Recorded data:
----------
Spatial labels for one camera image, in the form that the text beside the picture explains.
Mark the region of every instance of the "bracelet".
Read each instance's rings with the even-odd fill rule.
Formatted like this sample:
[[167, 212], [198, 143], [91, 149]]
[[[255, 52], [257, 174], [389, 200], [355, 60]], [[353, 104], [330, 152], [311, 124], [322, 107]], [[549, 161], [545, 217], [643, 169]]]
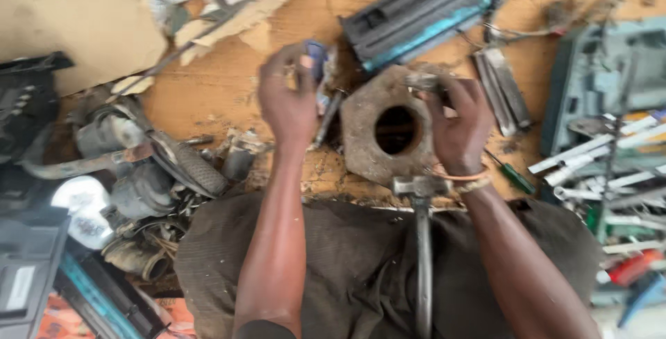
----------
What is being asked
Your task is to return each line of the data above that contains the string "instance".

Result for this exercise
Mark the region of every instance of the "bracelet".
Read each instance's rings with the even-odd fill rule.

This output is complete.